Rapid risk assessment: Zika virus epidemic in the Americas: potential association with microcephaly and Guillain-Barré syndrome - 4th update, 10 December 2015

Risk assessment
Cite:

European Centre for Disease Prevention and Control. Rapid risk assessment: Zika virus epidemic in the Americas: potential association with microcephaly and Guillain-Barré syndrome – 10 December 2015. Stockholm: ECDC; 2015.

​A Zika virus outbreak in the Americas and the South Pacific is evolving rapidly, and its spread is likely to continue as the vector species Aedes aegypti and Aedes albopictus are widely distributed there.

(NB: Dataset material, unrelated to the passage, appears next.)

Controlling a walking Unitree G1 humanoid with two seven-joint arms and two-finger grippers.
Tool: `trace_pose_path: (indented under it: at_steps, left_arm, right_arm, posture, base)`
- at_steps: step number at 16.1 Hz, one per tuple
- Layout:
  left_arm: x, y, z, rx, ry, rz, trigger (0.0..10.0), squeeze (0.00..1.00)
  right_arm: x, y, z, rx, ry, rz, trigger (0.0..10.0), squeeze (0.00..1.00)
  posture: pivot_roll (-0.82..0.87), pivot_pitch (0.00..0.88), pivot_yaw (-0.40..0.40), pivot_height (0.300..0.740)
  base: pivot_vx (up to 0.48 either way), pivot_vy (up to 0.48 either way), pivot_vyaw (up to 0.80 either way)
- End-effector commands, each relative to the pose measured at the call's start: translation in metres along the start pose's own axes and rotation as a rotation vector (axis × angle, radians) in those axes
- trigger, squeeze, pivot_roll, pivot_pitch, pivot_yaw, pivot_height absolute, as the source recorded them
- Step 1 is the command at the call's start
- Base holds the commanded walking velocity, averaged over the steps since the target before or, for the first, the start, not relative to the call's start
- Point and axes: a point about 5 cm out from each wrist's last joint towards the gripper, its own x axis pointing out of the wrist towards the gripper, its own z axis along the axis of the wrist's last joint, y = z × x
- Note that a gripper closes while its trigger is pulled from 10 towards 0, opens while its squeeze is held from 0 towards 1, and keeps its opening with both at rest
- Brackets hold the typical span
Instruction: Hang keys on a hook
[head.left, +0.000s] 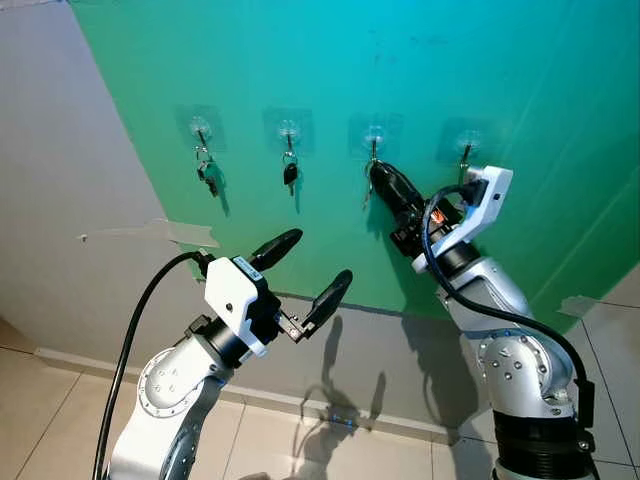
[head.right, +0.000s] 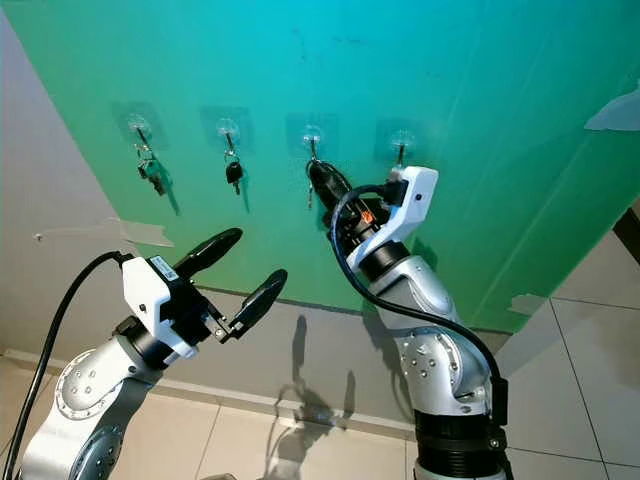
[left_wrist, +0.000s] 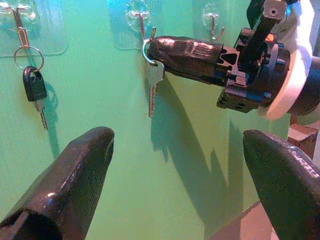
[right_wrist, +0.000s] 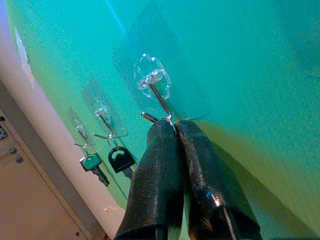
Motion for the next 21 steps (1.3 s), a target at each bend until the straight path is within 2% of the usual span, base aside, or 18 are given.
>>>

This is the fourth ECDC rapid risk assessment on Zika virus; the first one was published in February 2014.

Executive Summary

​Following the Zika virus outbreak evolving rapidly in the Americas and the South Pacific and the potential association of the virus to microcephaly, Guillain-Barré syndrome and other neurological complications being investigated, ECDC assesses the risk of Zika virus transmission in the EU, as well as the risk to EU travellers to the affected countries. 

ECDC risk assessment

With the Zika outbreak in the South Pacific and Americas evolving, the risk of imported travel-related Zika cases in the EU is increasing, while the risk of onward local transmission in the EU by the Aedes mosquitoes – potential vectors of the virus, remains extremely low during the winter season, states the ECDC risk assessment.

 

Public health authorities in EU/EEA should consider mitigation options. The authorities in the Member States should enhance their vigilance to detect imported Zika cases in travellers from affected areas, increase the awareness of clinicians and travel health clinics about the outbreak and the endemic areas as well as advise travellers to affected areas to take personal preventive measures against mosquito bites.

 

Travellers to affected countries are at risk of getting infected with Zika virus through mosquito bites. Since neither treatment nor vaccines are available for Zika, prevention is based on personal protection measures against mosquito bites. These should be taken during the day, as the Aedes mosquitoes, vectors of Zika, bite during daytime. 

 

Zika outbreaks in the Pacific region and the Americas

In 2013 and 2014, Zika virus outbreaks were notified in several islands of the Pacific region: French Polynesia reported an outbreak with 8 750 suspected cases, the autonomous transmission further spread to other islands in the Pacific region.  

 

In 2015, autochthonous cases of Zika virus infection have been reported in the Pacific region (Samoa and Solomon Islands, New Caledonia, Fiji, Vanuatu) and into the Americas, with autonomous transmission in Brazil, Colombia, El Salvador, Guatemala, Mexico, Panama, Paraguay, Venezuela and Cape Verde.

 

Possible link of Zika virus infection to microcephaly and other complications - under investigation

Since October 2015 an unusual increase in microcephaly cases was reported by the Brazilian Ministry of Health in the north-eastern states of Brazil: 1 248 suspected cases of microcephaly in 2015, compared to 150–200 children with microcephaly born per year in Brazil between 2010 and 2014. On 11 November 2015, the Brazilian Ministry of Health declared the event a public health emergency and is since investigating the possible links between Zika virus infection in pregnancy and microcephaly.

 

In parallel, investigations are ongoing in Brazil and French Polynesia to establish if a link exists between the Zika virus infection and other neurological syndromes, in particular Guillain–Barré syndrome. During the Zika virus outbreak in French Polynesia, 74 patients which had had Zika symptoms, later developed neurological or autoimmune syndromes - out of them, 42 were diagnosed as Guillain–Barré syndrome. In Brazil, 121 cases of neurological manifestations and Guillain–Barré syndrome (GBS) were reported, all cases with a history of Zika-like symptoms.